Joseph Mallord William
Turner (1775 - 1851) foi um pintor romântico inglês, considerado por muitos especialistas
um dos precursores da pintura moderna, e um prefácio romântico do
Impressionismo em função dos seus estudos sobre cor e luz. Turner já está bem
mais próximo dos Impressionistas do que Corot, sua obra é carregada de
trabalhos ao ar-livre e inclusive muitos feitos com aquarela, além da pintura a
óleo, ele intuitivamente, conhecido também como o "Pintor da Luz"
antecipou muitas técnicas impressionistas como da pintura instantânea guiada
pelo momento, e rompeu muito com o formalismo geométrico do realismo, que menos
forte também era presente nas pinturas românticas, buscando sempre não pintar ideias
figurativas, mas pintar a luz que as refletem conforme sua variação nos corpos.
Nesse sentido pensando na teoria da arte bergsoniana, ele faz um esforço de
fugir desses conceitos figurativos e bem determinados colocados pela memória
habitual aliciada a esquemas de representações mais matematizados, definidos e especializados,
como por exemplo, um arranjo de figuras dentro de um espaço abstrato guiado e
calculado por técnicas de perspectiva. Conseguimos ver em sua obra muitos
elementos de continuidade entre os "objetos" e sua ligação imanente
com o meio, pra não dizer expressão íntima da ligação de tudo com o universo.
Como podemos observar e analisar na obra de
1844, Chuva, Vapor e Velocidade - O Grande Caminho de Ferro do Oeste:
Rain, Steam and Speed - The Great Western Railway
Ela trata-se de uma paisagem
vista através da chuva em contraste com o vapor e o fumo de uma locomotiva. Segundo
relatos conforme o livro "Neoclássicos, Românticos e Realistas" dizem
que Turner fez uma cuidadosa observação direta desse lugar, e se esforçou em reter
na mente a imagem, e logo não hesitou em sentar-se durante quinze minutos sob
forte chuva com os olhos fechados, para poder guardar fielmente tudo quanto
tinha observado. É superinteressante notar como a memória junto da percepção
mais alargada pode ser poderosa. Depois desse processo, em que nosso esforço analítico
tenta ingenuamente narrar como uma fórmula, teve como resultado uma composição
de contrastes apresentando a mutação do mundo, da paisagem pastoral e a imponente
e locomotiva no viaduto. É impressionante como até mesmo um instrumento
puramente técnico como uma locomotiva ganha ares de um objeto em plena harmonia
com o meio, conforme representado por Turner e não como um veículo transgressor
que se impõe a fim de atingir seus objetivos, como muitos outros artistas vão retratar,
mas naquele instante de inspiração, e dada às condições meteorológicas essa
confluência fazia todo o sentido no olhar inspirado do artista pela sua memória
e percepção.
5.
Conclusão
Acredito que tenha
conseguido atingir minimamente os objetivos desse trabalho, longe de esgotar o
tema é impressionante como o pensamento de Henri Bergson é poderoso para
entender vários problemas filosóficos e práticos da vida humana. Sua visão de arte, fruto de ideias tão
vigorosas sobre o corpo e o espirito, sem dúvidas é um instrumento importante
para interpretar uma série de outros temas, isso porque ficamos ‘cerceados’ só pela
especificidade da pintura, mas a análise pode se estender como muitos especialistas fazem para uma série
de outros modos de expressão. Mas é bonito também dentro da história do
pensamento ocidental, como Bergson valoriza privilegia a arte como forma de
conhecimento, longe de produzir obras de segunda visão ou terceira visão da “verdade”

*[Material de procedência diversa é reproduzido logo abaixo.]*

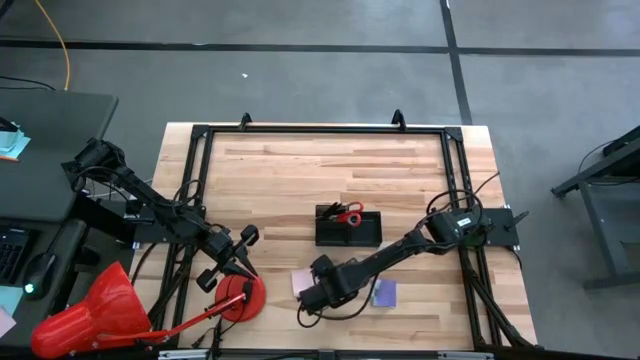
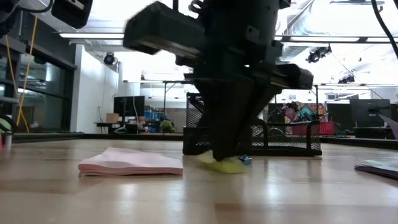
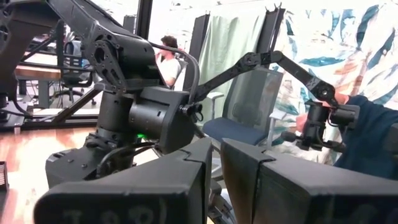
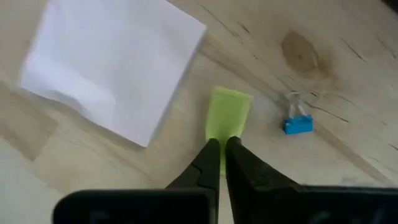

ela se coloca como um meio fundamental pra se apreender a verdade concreta,
longe de concepções abstratas calcadas em outro mundo ou em uma especulação no ‘imóvel’.
6.
Referências
Bibliográficas
BERGSON,
Henri. Matéria e Memória: Ensaio sobre a
relação do corpo com o espírito. São Paulo: Martins Fontes, 1999.
BERGSON,
Henri. O Riso Ensaio sobre a
significação da comicidade. São Paulo: Martins Fontes, 2007.
BERGSON,
Henri. A percepção da mudança in O pensamento e o Movente.
BOSI,
Ecléa. Bergson, ou a Conservação do
Passado in Memória e Sociedade. Lembranças de Velhos. São Paulo:
Companhia das Letras, 1994.
SILVA,
Franklin Leopoldo e. Bergson, Proust - Tensões do tempo.
Diversos
Autores. Neoclássicos, Românticos e
Realistas (II), Coleção Génios da Pintura, Editora Abril Cultural, Editor
Victor Civita, 1984 (Acesso via Wikipédia).